Impacto en el sector privado y la opinión pública
La liberación de José Luis ha generado una oleada de alivio entre los empresarios de la región, quienes han manifestado su preocupación por la creciente inseguridad que afecta la inversión y el desarrollo económico. Según cámaras de comercio locales, la percepción de riesgo ha aumentado en un 23 % en los últimos twelve meses, lo que ha llevado a muchas empresas a reforzar sus protocolos de seguridad y a presionar al Gobierno para una respuesta más contundente.
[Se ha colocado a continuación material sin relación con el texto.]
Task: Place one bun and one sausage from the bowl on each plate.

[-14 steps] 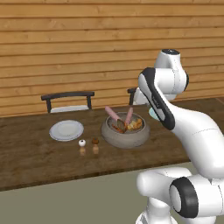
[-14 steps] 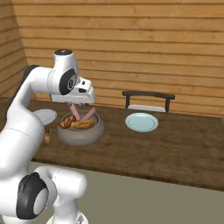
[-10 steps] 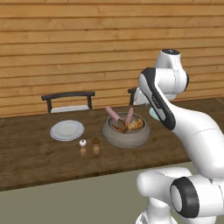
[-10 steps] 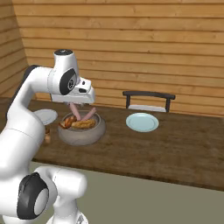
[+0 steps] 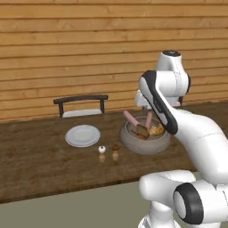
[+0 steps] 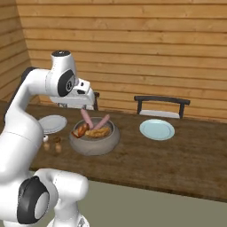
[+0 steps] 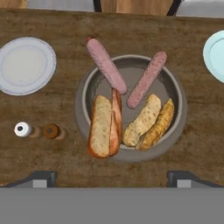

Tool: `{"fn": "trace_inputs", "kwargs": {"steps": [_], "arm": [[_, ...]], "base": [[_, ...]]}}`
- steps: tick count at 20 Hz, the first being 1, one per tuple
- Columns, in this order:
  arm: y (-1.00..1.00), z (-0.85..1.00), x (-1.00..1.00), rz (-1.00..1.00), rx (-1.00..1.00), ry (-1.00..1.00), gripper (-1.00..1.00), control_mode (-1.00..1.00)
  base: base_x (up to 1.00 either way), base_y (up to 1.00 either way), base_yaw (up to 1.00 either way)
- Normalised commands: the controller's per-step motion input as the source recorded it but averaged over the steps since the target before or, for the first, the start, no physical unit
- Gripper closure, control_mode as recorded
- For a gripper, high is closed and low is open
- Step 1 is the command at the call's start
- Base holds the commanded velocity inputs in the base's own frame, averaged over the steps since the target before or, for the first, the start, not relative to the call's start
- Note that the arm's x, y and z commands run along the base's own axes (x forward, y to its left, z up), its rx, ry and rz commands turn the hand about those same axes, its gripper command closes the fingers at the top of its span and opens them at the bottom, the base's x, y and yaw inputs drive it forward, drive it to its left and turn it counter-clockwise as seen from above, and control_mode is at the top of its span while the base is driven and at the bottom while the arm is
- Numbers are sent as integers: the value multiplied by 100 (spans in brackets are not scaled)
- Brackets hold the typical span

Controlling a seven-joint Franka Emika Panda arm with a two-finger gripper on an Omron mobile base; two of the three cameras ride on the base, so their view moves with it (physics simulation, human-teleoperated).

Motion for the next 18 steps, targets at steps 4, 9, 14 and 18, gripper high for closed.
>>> {"fn": "trace_inputs", "kwargs": {"steps": [4, 9, 14, 18], "arm": [[0, 0, 0, 0, 0, 0, -100, 100], [0, 0, 0, 0, 0, 0, -100, 100], [0, 0, 0, 0, 0, 0, -100, 100], [0, -13, 21, 0, 0, 4, -100, -100]], "base": [[50, -96, 0], [71, -6, 7], [21, 0, 1], [14, 0, 0]]}}
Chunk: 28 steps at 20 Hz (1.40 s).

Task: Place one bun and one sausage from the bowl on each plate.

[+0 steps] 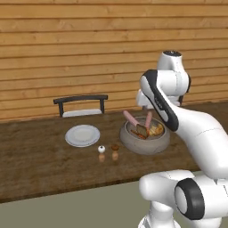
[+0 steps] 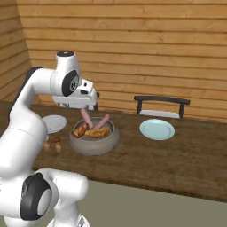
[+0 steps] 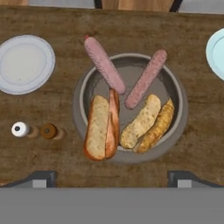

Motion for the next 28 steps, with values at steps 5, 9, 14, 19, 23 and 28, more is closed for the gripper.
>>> {"fn": "trace_inputs", "kwargs": {"steps": [5, 9, 14, 19, 23, 28], "arm": [[0, -59, 41, 0, -1, 8, -100, -100], [2, -46, 30, 0, -3, 0, -100, -100], [13, -50, 5, 0, -12, 17, -100, -100], [0, -36, 2, 0, -2, 6, -100, -100], [0, -14, -2, 0, 1, 0, -100, -100], [0, -20, -11, 0, 0, 0, -100, -100]], "base": [[0, 0, 0], [0, 0, 0], [0, 0, 0], [0, 0, 0], [0, 0, 0], [0, 0, 0]]}}
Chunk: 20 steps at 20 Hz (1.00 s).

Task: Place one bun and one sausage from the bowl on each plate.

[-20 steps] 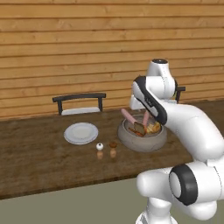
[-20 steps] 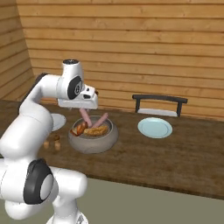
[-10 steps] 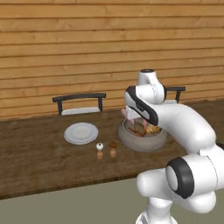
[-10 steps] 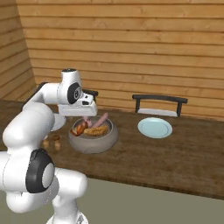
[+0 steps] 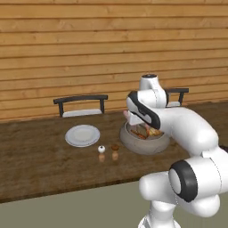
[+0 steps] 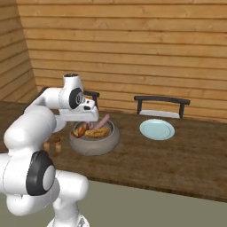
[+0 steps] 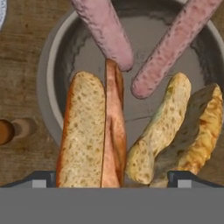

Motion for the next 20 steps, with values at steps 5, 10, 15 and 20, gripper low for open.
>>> {"fn": "trace_inputs", "kwargs": {"steps": [5, 10, 15, 20], "arm": [[0, -22, 0, 0, 0, 0, -100, -100], [1, -24, 0, 0, 0, 0, -100, -100], [0, -7, -12, 0, 0, 0, 100, -100], [0, 21, -35, 0, 0, -13, 100, -100]], "base": [[0, 0, 0], [0, 0, 0], [0, 0, 0], [0, 0, 0]]}}
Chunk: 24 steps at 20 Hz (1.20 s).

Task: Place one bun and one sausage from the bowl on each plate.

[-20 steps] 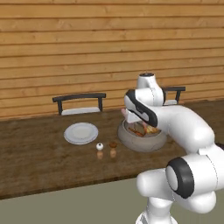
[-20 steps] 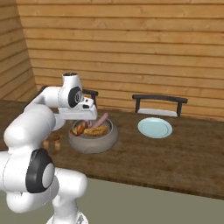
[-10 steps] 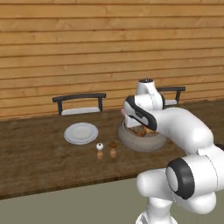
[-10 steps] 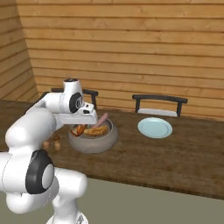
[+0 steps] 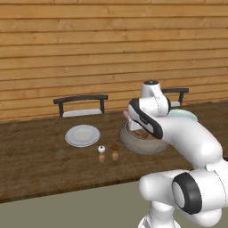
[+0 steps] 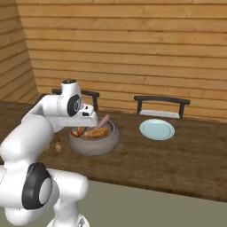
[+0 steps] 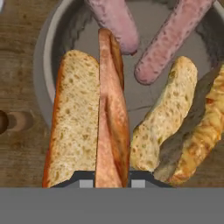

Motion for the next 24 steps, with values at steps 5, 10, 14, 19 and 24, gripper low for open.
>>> {"fn": "trace_inputs", "kwargs": {"steps": [5, 10, 14, 19, 24], "arm": [[11, 86, -28, 0, 1, -32, 100, -100], [81, 19, -2, 1, 1, -11, 100, -100], [100, 0, 12, 7, 0, 1, 100, -100], [100, 0, 36, 9, -7, 11, 100, -100], [72, -33, 41, 4, -9, 13, 100, -100]], "base": [[0, 0, 0], [0, 0, 0], [0, 0, 0], [0, 0, 0], [0, 0, 0]]}}
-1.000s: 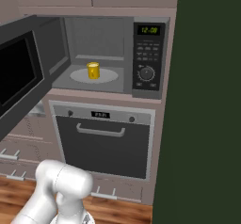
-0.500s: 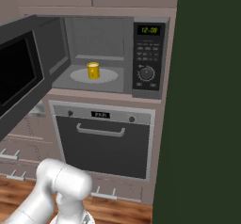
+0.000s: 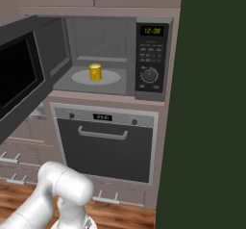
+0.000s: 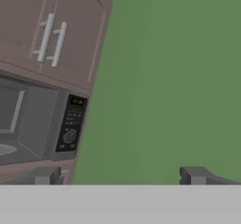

La cobertura mediática del rescate ha sido amplia, destacando la necesidad de una política integral que combine presión militar con programas de reinserción y desarrollo social en las áreas más vulnerables.
Desafíos institucionales y perspectivas a mediano plazo
Los analistas señalan que, pese al éxito de la operación, el Gobierno enfrenta desafíos críticos para consolidar la seguridad en el territorio. La desarticulación completa de la Estructura 39 requiere no solo acciones militares, sino también estrategias de desarrollo económico, educación y salud que reduzcan la atracción de los jóvenes hacia los grupos armados. Además, la coordinación interinstitucional entre el Ministerio de Defensa, la Fiscalía y las autoridades locales sigue siendo un punto débil que podría retrasar la ejecución de planes a mediano plazo. Se espera que, en los próximos seis meses, se presenten propuestas de reforzamiento del aparato estatal y de alianzas con organizaciones civiles para fortalecer la resiliencia social y evitar que la violencia vuelva a escalar.